Can elements in a set be duplicated? 
If $A = \{x \mid x \text{ is a letter of the word 'contrast'}\}$
Represent it in a Venn Diagram, and then find the $n(A)$.

Do I need to write the letter 't' twice inside the venn diagram? What should be the answer for $n(A)$?
 A: There is nothing here that requires any double counting. You simply take the alphabet, look at the letters one by one, and decide "Does this letter appear in the word 'contrast'?" If it does, then it's in $A$, if not, then it isn't.

At least that's how I interpret the question.
A: From wikipedia:
Every element of a set must be unique; no two members may be identical. A multiset is a generalized concept of a set that relaxes this criterion.

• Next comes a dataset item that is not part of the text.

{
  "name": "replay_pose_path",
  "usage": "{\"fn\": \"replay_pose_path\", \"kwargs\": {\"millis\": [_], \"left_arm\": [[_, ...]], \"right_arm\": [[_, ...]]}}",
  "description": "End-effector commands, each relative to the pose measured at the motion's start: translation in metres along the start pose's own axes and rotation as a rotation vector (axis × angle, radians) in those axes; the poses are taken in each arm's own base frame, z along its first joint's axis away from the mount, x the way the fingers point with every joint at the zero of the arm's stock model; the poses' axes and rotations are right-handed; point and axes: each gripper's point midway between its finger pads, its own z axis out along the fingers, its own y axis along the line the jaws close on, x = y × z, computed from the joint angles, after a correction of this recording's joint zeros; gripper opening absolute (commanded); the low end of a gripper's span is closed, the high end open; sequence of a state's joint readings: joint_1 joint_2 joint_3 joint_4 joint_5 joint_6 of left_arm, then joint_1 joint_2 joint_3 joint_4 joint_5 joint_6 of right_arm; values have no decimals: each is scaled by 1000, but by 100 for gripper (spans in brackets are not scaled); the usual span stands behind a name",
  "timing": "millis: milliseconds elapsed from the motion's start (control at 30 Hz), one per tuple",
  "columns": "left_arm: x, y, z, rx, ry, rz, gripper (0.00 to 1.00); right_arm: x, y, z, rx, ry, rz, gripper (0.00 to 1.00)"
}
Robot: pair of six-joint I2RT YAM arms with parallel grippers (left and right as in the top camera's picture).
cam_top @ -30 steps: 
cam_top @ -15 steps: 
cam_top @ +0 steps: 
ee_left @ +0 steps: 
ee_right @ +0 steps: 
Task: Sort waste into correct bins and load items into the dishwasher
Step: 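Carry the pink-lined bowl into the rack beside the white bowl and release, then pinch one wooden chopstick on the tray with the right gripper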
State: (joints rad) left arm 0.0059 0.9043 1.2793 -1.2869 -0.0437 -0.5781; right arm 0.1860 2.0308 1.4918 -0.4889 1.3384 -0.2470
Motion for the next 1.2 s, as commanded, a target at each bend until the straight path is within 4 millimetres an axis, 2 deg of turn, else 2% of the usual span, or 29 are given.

A: No. Sets are collections where repetition and order are ignored. 
Therefore in the word contrast we have the letters $\{\sf c,o,n,t,r,a,s\}$ and a simple observation tells us that there are exactly $7$ letters in this set.
A: The original question is simply ill-posed, since "letter" is ambiguous between letter-tokens and letter-types. 
I'm doing the crossword. I ask you "What's an a eight letter word beginning with 'c' that means disparity?" Obviously here I mean to count letter-tokens. "Contrast" is an eight letter word in this crossword sense, as it contains eight letter-tokens though these happen to exemplify only seven different types of letter.
I challenge you: "Only use the first fifteen letters of the alphabet in your tweets today". Obviously here I'm talking about letter types. It is ok for you to tweet "Eeek. Killing me!" even though that contains many tokens of the same letter type. 
Likewise talk about words is ambiguous between word-tokens or word-types. "How many words are there in Shakespeare?" could be asking how many word-tokens there are in the corpus, or how many word-types are there exemplified. (I think it is to C.S. Peirce we owe the type/token terminology for making the obvious distinction.) 
A: In formal set theory, each element counts as one even though they may appear more than once, so that $\{1\}=\{1,1\}$. This is because if we let $A=\{1\}$ and $B=\{1,1\}$, then $x\in A \iff x\in B$, so that the two sets are equal by the very definition of equality of sets.
However, in elementary school texts treating sets in a more informal manner, the elements of a set are often taken to mean something else. For example, for the word contrast, its letters may be taken to be $c,o,n,t,r,a,s,t$ where there is the implicit supposition that one is dealing with $c,o,n,t_1,r,a,s,t_2$, so that the set actually has $8$ elements instead of $7$.
It all depends on the context and intention of the text.